Feeling bewildered and lost in my own country, I knocked at the door of the lawyers again. They suggested that I sue the government on the basis of gender discrimination, and promised to procure an injunction from the judge, allowing us to leave Bangladesh without any harassment at the airport. However, they needed the total amount of the fine and fees in writing from the Passport Office. This was something the Passport authorities refused to produce, especially after they figured out that I had already served them a legal notice. My problems now compounded, since the only way suggested to me was to apply to the Home Ministry again, requesting for a waiver of the charges. I could not mention anything in writing about the discrimination meted out against my gender, although there were many sympathetic ears within the Ministry, who eventually worked out as guardian angels for me and helped me get away with a minimum fine and fees of taka 80,000 only. However, I believe that my father was turning in his grave when I was desperately trying to reach out to someone who would listen to my grievances and show me a way out of my ordeals.

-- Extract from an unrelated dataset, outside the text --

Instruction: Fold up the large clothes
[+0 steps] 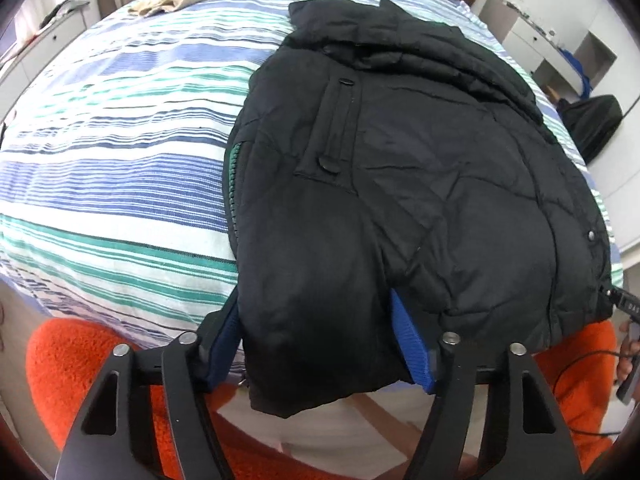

As our plane took off from Zia International Airport, Alisha started singing her favourite song: “Shurjodoe tumi, Shurjaste o tumi, O amar Bangladesh, prio jonmobhumi,” which celebrates love for the country one is born in. Tears skipped my eyes to think of the way my daughter was leaving the country she was born in, but I was determined, more than ever to keep the Bangali heritage in her, ever alive. As far as Carl is concerned, he is looking forward to visiting Bangladesh again in the near future because his second novel on Bangladesh is underway, and he hopes to publish it in the country where it originated. We arrived in America on the 10th of August, and I have already received my Green Card, which is in recognition of my status as an American citizen's wife, and as an American child's mother.